-- ASSIGNED TASK --
Check the data underneath for lines holding the word "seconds", and state only how many you find.
** DATASET EXCERPT follows **
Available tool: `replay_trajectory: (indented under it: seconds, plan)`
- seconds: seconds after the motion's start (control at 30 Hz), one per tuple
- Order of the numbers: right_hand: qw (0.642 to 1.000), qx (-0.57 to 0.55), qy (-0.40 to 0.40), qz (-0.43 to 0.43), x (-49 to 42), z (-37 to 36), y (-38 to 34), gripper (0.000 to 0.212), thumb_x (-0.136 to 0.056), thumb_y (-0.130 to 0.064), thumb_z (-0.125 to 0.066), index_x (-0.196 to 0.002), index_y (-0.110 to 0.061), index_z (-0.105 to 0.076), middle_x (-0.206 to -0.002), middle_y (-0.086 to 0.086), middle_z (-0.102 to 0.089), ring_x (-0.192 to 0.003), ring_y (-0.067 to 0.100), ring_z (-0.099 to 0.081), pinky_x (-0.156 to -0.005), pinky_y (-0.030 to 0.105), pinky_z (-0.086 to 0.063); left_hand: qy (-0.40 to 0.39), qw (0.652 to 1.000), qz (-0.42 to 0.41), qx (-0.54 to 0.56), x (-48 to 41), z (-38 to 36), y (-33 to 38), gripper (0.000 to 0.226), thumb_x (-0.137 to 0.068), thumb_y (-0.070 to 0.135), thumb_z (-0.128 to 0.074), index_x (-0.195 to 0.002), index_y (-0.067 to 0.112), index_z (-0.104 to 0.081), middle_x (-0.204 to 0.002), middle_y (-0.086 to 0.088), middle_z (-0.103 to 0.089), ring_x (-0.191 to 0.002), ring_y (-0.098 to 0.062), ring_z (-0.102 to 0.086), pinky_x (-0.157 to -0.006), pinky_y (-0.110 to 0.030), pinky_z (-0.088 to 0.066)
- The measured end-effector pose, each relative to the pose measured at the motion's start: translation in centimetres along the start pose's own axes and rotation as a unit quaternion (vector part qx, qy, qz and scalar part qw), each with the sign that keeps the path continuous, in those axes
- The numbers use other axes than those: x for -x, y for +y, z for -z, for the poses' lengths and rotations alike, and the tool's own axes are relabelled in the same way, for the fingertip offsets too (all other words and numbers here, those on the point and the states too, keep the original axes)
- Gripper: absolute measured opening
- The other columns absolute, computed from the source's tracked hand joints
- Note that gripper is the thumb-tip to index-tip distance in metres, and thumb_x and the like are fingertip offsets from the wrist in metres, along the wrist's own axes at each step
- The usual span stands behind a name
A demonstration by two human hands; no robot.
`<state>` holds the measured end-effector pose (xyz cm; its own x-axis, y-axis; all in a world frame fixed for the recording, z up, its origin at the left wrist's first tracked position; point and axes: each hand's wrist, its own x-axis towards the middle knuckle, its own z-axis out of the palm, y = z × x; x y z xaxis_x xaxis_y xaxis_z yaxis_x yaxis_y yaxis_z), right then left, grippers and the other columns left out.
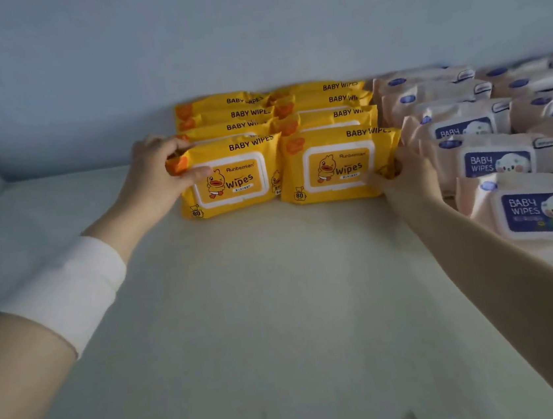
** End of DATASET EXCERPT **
-- OUTPUT FOR THIS TASK --
2